**Exercise brief:** Include in the output exactly the lines from the opening of the data through the line containing "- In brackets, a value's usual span", and nothing more.

----------

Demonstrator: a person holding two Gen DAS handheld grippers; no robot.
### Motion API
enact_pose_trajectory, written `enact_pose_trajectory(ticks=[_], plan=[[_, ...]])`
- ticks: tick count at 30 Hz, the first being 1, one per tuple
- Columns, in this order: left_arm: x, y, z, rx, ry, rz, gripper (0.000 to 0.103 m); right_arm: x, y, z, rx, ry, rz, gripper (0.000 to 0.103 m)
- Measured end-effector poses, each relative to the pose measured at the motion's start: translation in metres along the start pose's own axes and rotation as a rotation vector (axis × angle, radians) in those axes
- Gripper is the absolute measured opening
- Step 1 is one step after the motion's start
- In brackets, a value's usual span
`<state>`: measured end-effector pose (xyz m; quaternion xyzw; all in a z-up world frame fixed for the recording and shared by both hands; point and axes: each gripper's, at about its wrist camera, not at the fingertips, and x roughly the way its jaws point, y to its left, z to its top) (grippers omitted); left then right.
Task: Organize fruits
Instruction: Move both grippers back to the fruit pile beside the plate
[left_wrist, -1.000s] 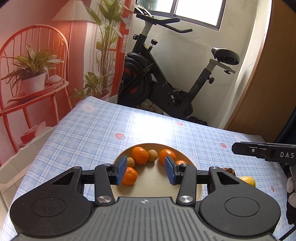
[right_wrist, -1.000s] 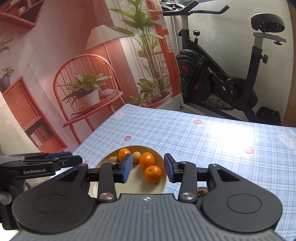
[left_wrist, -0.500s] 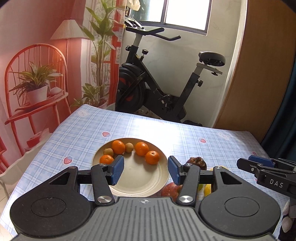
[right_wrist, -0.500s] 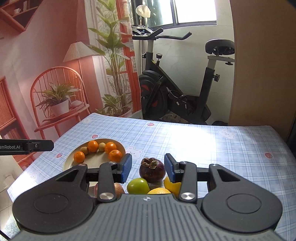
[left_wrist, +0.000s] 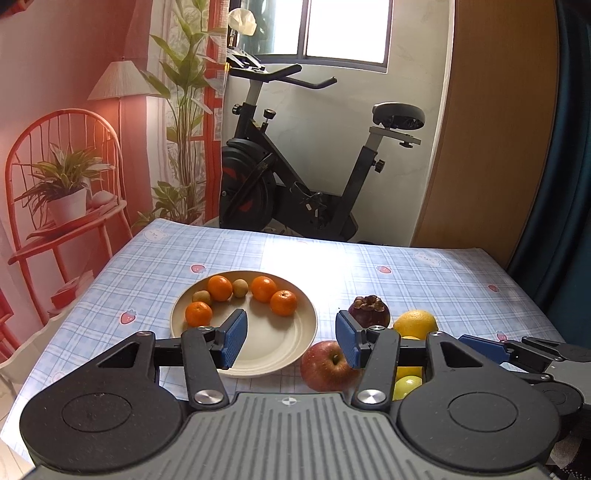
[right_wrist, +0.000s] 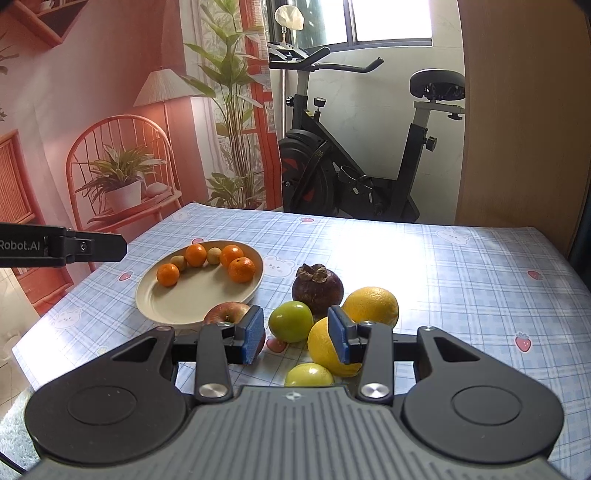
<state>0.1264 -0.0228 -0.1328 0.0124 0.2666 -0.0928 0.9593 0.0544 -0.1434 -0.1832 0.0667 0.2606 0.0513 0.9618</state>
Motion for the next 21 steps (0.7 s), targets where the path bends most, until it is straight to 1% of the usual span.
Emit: enact_pose_trajectory(ticks=[3, 5, 12, 15, 17, 19, 21], plan=[[0.001, 0.001, -0.003, -0.010, -0.010, 0.014, 0.056, -0.001, -0.002, -0.006, -0.009, -0.022, -0.002, 0.042], [0.005, 0.001, -0.006, -0.033, -0.006, 0.019, 0.056, 0.003, -0.005, -0.010, -0.019, -0.021, -0.002, 0.042], [0.020, -0.007, -0.017, -0.028, 0.054, 0.037, 0.056, 0.009, -0.016, -0.024, 0.006, -0.017, 0.025, 0.042], [0.024, -0.006, -0.020, -0.027, 0.063, 0.035, 0.056, 0.016, -0.021, -0.029, 0.011, -0.002, 0.037, 0.042], [0.030, -0.007, -0.022, -0.018, 0.085, 0.026, 0.056, 0.021, -0.025, -0.033, 0.035, 0.021, 0.056, 0.042], [0.036, -0.007, -0.025, -0.012, 0.105, 0.023, 0.056, 0.025, -0.026, -0.036, 0.054, 0.034, 0.077, 0.044], [0.040, -0.007, -0.027, -0.010, 0.115, 0.017, 0.056, 0.028, -0.025, -0.038, 0.045, 0.038, 0.077, 0.048]])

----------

**Solution for this exercise:**
Demonstrator: a person holding two Gen DAS handheld grippers; no robot.
### Motion API
enact_pose_trajectory, written `enact_pose_trajectory(ticks=[_], plan=[[_, ...]])`
- ticks: tick count at 30 Hz, the first being 1, one per tuple
- Columns, in this order: left_arm: x, y, z, rx, ry, rz, gripper (0.000 to 0.103 m); right_arm: x, y, z, rx, ry, rz, gripper (0.000 to 0.103 m)
- Measured end-effector poses, each relative to the pose measured at the motion's start: translation in metres along the start pose's own axes and rotation as a rotation vector (axis × angle, radians) in those axes
- Gripper is the absolute measured opening
- Step 1 is one step after the motion's start
- In brackets, a value's usual span

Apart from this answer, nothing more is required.